Prompt:
Exact copy, no pictures: return all the records as they stand.

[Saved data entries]
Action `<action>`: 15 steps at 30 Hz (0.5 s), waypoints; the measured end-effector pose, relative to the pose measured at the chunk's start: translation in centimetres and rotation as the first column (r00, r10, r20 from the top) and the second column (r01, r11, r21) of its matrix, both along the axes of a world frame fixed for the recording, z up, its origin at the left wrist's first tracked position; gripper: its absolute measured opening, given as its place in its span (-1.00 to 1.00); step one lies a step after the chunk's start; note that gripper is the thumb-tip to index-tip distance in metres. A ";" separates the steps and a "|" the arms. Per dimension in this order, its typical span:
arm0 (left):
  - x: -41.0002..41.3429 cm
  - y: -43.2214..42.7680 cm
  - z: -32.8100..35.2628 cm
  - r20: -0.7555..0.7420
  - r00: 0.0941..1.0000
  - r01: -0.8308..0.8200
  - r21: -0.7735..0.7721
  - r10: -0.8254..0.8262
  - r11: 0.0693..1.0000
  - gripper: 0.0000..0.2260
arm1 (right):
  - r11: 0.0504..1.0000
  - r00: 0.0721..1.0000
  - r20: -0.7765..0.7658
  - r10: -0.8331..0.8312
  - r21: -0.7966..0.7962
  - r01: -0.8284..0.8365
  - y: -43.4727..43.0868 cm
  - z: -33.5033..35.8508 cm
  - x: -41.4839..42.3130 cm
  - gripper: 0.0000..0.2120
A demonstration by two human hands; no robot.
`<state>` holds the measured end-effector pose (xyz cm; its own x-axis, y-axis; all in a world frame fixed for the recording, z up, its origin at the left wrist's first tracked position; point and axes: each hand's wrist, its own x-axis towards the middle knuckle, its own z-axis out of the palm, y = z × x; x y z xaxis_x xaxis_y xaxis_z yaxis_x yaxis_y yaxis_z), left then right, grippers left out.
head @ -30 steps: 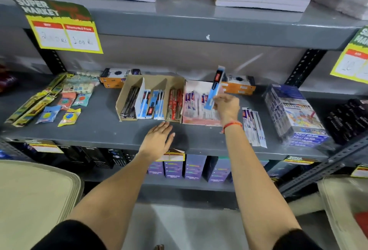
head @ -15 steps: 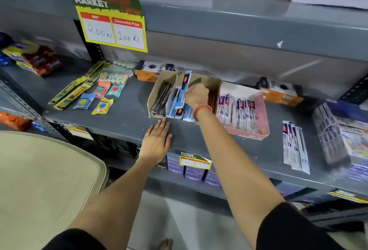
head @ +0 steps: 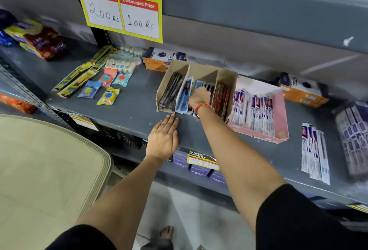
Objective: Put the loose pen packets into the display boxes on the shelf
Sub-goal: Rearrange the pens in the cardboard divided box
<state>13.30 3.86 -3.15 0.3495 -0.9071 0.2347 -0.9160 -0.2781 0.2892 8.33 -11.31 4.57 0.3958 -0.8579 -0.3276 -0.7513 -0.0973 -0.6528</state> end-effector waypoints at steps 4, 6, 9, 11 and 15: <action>0.0 0.0 -0.1 0.008 1.000 0.000 -0.011 0.000 1.000 -0.55 | 0.980 0.971 -0.173 0.165 -0.086 -0.182 -1.0 -1.1 -0.1 -0.67; 0.1 0.0 -0.2 0.009 1.000 -0.004 -0.020 0.004 1.000 -0.56 | 0.967 0.986 -0.120 0.114 -0.216 -0.138 -2.5 -0.4 0.4 -0.72; 0.1 0.0 -0.3 0.010 1.000 -0.007 -0.027 0.007 1.000 -0.56 | 0.898 0.933 -0.207 0.293 -0.275 -0.343 -3.8 0.5 0.6 -0.73; 0.1 0.0 -0.3 0.006 1.000 -0.005 -0.035 0.005 0.999 -0.56 | 0.827 0.858 -0.322 0.400 -0.275 -0.490 -4.2 0.7 0.4 -0.73; 0.2 0.1 -0.4 0.003 1.000 -0.005 -0.044 0.005 0.999 -0.57 | 0.673 0.710 -0.454 0.538 -0.275 -0.686 -4.8 0.6 0.8 -0.75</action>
<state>13.45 3.92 -3.51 0.3532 -0.8942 0.2751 -0.9155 -0.2700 0.2982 9.13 -16.11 5.18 0.8182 -0.5305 -0.2215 -0.5694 -0.8008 -0.1855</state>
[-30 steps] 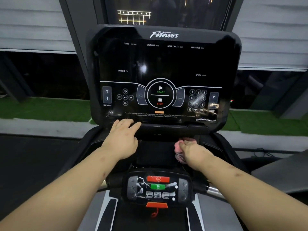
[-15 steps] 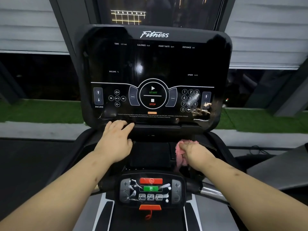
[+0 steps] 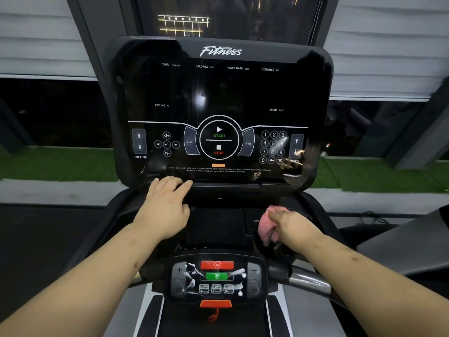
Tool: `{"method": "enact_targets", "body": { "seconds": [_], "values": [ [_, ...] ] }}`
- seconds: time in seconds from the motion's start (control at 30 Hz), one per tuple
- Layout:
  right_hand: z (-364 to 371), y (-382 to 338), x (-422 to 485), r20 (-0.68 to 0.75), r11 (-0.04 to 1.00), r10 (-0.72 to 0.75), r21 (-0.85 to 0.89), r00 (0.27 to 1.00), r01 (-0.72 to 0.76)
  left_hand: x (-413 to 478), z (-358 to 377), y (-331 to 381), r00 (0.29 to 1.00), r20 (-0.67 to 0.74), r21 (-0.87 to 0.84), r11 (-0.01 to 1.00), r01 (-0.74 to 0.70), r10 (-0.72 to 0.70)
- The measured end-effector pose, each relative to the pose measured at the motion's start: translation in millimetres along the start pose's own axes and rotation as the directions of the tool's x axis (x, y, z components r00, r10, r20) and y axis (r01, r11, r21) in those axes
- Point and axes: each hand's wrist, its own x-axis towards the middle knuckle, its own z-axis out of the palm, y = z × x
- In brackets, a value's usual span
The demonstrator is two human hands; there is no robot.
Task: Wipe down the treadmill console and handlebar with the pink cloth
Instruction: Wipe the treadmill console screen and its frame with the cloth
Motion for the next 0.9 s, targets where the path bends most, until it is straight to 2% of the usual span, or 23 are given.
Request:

Result:
Action `<action>`: 15 steps at 30 Hz (0.5 s), waypoints; the measured end-effector pose, relative to the pose measured at the chunk's start: translation in centimetres and rotation as the first column (r00, r10, r20 from the top) and the second column (r01, r11, r21) of its matrix, both along the axes of a world frame fixed for the recording, z up, its origin at the left wrist's first tracked position; gripper: its absolute measured opening, given as its place in its span (-1.00 to 1.00); step one lies a step after the chunk's start; note that gripper is the thumb-tip to index-tip distance in metres. A ";" separates the steps and a "|" the arms. Per dimension in this order, its typical span:
arm0 (left):
  - x: -41.0002..41.3429 cm
  - y: -43.2214..42.7680 cm
  - z: -32.8100..35.2628 cm
  - r20: -0.7555..0.7420
  - r00: 0.0941..1.0000
  - r01: -0.8308..0.8200
  - r21: -0.7735..0.7721
  - r10: -0.8254..0.8262
  - r11: 0.0693..1.0000
  - gripper: 0.0000..0.2260
arm1 (right):
  - r11: 0.0504..1.0000
  - r00: 0.0721..1.0000
  - r20: -0.7765..0.7658
  - r10: -0.8331..0.8312
  - r21: -0.7966..0.7962
  - r01: -0.8284..0.8365
  - y: -43.4727..43.0868 cm
  - z: -33.5033..35.8508 cm
  - x: -41.4839..42.3130 cm
  - gripper: 0.0000..0.2120
A demonstration by two human hands; no robot.
`<state>` holds the measured end-effector pose (xyz cm; its own x-axis, y-axis; all in a world frame fixed for the recording, z up, its origin at the left wrist's first tracked position; point and axes: each hand's wrist, its own x-axis towards the middle knuckle, its own z-axis out of the palm, y = z × x; x y z xaxis_x xaxis_y xaxis_z yaxis_x yaxis_y yaxis_z), left then right, grippers left out.
head @ -30 steps: 
head @ -15 steps: 
head @ +0 steps: 
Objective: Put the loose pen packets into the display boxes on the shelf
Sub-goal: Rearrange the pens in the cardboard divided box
<state>13.30 3.86 -3.15 0.3495 -0.9071 0.2347 -0.9160 -0.2781 0.2892 8.33 -11.31 4.57 0.3958 -0.8579 -0.3276 -0.7513 -0.0973 -0.6528</state> end-effector waypoints at steps 4, 6, 9, 11 and 15: <action>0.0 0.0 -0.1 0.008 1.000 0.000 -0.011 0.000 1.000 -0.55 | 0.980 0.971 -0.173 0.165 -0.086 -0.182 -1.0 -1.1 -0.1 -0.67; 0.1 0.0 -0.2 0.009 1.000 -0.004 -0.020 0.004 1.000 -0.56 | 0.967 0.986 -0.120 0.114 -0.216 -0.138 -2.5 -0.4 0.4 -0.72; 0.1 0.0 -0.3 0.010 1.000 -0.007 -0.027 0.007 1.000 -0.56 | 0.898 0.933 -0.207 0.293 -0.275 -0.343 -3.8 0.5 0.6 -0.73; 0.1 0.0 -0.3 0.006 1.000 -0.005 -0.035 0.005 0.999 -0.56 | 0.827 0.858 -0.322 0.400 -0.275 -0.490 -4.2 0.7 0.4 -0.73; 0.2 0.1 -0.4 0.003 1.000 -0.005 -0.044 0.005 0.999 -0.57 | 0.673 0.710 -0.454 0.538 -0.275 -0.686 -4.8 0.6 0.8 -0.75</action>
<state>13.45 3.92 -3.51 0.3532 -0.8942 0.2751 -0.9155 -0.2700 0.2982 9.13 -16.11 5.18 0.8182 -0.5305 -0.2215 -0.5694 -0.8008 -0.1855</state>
[-30 steps] 
[-15 steps] 
[+0 steps] 
Tool: `{"method": "enact_targets", "body": { "seconds": [_], "values": [ [_, ...] ] }}`
- seconds: time in seconds from the motion's start (control at 30 Hz), one per tuple
- Layout:
  right_hand: z (-364 to 371), y (-382 to 338), x (-422 to 485), r20 (-0.68 to 0.75), r11 (-0.04 to 1.00), r10 (-0.72 to 0.75), r21 (-0.85 to 0.89), r00 (0.27 to 1.00), r01 (-0.72 to 0.76)
  left_hand: x (-413 to 478), z (-358 to 377), y (-331 to 381), r00 (0.29 to 1.00), r20 (-0.67 to 0.74), r21 (-0.87 to 0.84), r11 (-0.01 to 1.00), r01 (-0.74 to 0.70), r10 (-0.72 to 0.70)
- The measured end-effector pose, each relative to the pose measured at the motion's start: translation in millimetres along the start pose's own axes and rotation as the directions of the tool's x axis (x, y, z components r00, r10, r20) and y axis (r01, r11, r21) in those axes
- Point and axes: each hand's wrist, its own x-axis towards the middle knuckle, its own z-axis out of the palm, y = z × x
- In brackets, a value's usual span
The demonstrator is two human hands; there is no robot.
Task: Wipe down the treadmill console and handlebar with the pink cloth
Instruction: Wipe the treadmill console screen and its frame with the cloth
Motion for the next 0.9 s, targets where the path bends most, until it is straight to 2% of the usual span, or 23 are given.
Request:

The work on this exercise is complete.